Your answer must be every line of the data below that holds the string "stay", copied exactly.

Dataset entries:
*****
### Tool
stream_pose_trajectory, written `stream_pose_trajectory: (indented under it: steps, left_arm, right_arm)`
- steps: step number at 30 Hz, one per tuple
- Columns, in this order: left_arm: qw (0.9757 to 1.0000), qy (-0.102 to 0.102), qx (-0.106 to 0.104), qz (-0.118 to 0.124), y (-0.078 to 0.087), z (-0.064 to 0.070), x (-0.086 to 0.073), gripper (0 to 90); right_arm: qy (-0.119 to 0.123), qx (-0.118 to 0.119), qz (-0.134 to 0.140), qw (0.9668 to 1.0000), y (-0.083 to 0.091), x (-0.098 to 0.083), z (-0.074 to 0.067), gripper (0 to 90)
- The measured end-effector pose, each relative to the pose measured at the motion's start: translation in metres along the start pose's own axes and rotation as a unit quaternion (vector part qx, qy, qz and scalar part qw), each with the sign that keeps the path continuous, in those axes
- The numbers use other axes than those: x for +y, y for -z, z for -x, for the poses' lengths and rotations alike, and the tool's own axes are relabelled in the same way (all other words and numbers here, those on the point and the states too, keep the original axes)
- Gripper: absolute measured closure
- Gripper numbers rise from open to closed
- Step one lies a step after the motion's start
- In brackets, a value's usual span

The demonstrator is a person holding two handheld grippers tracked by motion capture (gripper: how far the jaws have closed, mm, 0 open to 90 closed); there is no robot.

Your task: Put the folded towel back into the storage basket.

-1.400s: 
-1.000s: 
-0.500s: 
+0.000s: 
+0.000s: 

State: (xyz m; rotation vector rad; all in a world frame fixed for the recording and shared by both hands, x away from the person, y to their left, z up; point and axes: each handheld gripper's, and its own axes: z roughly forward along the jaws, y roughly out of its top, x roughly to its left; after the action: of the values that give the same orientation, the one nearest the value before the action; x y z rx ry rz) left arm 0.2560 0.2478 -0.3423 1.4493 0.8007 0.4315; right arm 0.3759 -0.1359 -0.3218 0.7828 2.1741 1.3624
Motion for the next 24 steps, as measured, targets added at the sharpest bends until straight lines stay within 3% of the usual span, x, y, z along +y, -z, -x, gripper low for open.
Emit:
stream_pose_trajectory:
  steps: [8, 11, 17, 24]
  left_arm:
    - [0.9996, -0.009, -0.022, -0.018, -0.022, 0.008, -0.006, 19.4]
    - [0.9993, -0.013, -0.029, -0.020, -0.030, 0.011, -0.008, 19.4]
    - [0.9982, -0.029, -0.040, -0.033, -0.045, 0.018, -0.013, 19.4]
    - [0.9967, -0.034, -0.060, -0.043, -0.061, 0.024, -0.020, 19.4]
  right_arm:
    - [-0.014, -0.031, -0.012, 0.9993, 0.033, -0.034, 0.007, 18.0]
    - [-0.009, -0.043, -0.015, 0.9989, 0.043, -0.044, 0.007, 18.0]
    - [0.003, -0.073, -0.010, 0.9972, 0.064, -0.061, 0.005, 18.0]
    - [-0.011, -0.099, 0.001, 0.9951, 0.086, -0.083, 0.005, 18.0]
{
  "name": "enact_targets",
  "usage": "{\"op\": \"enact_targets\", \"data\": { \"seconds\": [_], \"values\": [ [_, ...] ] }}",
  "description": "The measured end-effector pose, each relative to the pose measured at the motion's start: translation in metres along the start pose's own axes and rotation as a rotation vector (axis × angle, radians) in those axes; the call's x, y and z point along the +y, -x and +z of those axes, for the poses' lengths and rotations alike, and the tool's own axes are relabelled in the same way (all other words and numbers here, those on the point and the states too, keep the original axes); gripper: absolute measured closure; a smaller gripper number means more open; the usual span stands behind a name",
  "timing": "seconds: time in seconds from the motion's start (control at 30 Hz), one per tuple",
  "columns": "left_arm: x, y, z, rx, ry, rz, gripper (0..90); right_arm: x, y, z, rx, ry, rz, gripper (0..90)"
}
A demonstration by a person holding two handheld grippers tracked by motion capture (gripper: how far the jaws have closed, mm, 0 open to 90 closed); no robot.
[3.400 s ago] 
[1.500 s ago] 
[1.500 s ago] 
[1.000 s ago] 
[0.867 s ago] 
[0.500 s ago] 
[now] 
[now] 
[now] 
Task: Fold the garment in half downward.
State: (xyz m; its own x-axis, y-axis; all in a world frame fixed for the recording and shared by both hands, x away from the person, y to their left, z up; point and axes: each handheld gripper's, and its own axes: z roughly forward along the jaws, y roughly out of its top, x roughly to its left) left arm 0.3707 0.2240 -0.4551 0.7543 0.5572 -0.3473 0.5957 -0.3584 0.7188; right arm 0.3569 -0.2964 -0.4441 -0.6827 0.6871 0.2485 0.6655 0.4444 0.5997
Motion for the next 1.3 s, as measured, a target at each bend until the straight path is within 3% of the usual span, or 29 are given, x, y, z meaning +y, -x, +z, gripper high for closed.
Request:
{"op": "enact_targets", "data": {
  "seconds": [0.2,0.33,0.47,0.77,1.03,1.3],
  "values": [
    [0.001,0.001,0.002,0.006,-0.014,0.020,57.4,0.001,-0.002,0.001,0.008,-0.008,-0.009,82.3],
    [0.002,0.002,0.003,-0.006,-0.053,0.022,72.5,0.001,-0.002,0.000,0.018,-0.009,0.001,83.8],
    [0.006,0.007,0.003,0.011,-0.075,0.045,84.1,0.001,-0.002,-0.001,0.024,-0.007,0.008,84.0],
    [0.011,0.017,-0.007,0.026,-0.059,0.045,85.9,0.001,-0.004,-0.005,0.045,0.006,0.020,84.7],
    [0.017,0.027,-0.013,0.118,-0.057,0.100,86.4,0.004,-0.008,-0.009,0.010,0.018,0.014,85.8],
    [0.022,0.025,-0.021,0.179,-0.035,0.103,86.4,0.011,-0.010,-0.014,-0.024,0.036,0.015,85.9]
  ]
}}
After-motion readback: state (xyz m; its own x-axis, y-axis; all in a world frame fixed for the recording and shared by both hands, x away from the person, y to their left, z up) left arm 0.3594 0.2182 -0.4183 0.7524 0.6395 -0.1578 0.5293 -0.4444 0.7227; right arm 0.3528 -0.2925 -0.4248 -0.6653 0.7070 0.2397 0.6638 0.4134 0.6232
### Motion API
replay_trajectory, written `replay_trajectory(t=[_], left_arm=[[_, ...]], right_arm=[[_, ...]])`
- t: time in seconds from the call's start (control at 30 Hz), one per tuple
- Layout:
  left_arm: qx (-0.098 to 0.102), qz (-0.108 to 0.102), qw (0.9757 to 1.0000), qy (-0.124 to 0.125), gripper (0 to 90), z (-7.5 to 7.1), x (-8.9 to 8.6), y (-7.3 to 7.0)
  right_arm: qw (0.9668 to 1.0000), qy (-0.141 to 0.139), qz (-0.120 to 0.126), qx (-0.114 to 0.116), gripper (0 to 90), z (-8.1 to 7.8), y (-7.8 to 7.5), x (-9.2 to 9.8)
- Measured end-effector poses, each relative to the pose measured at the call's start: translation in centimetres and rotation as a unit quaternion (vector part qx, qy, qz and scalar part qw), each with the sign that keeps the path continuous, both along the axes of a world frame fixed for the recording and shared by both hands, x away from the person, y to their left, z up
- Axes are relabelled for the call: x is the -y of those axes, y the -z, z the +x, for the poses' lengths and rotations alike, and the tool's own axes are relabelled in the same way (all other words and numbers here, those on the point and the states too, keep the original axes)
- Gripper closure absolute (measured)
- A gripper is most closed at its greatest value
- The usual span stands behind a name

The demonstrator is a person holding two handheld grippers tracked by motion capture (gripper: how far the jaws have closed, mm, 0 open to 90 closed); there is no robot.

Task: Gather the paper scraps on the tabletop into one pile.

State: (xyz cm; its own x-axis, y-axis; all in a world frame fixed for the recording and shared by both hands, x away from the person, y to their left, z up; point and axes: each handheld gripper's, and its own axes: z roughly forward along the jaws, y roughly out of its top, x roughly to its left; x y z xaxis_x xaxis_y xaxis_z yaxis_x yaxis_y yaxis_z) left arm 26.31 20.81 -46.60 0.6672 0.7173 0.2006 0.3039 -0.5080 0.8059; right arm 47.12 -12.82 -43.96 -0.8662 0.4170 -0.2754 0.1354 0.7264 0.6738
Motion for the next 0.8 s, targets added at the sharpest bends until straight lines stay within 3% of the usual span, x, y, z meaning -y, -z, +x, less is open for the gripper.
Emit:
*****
- **SOLUTION**:
Motion for the next 24 steps, as measured, targets added at the sharpest bends until straight lines stay within 3% of the usual span, x, y, z along +y, -z, -x, gripper low for open.
Motion for the next 0.8 s, targets added at the sharpest bends until straight lines stay within 3% of the usual span, x, y, z meaning -y, -z, +x, less is open for the gripper.

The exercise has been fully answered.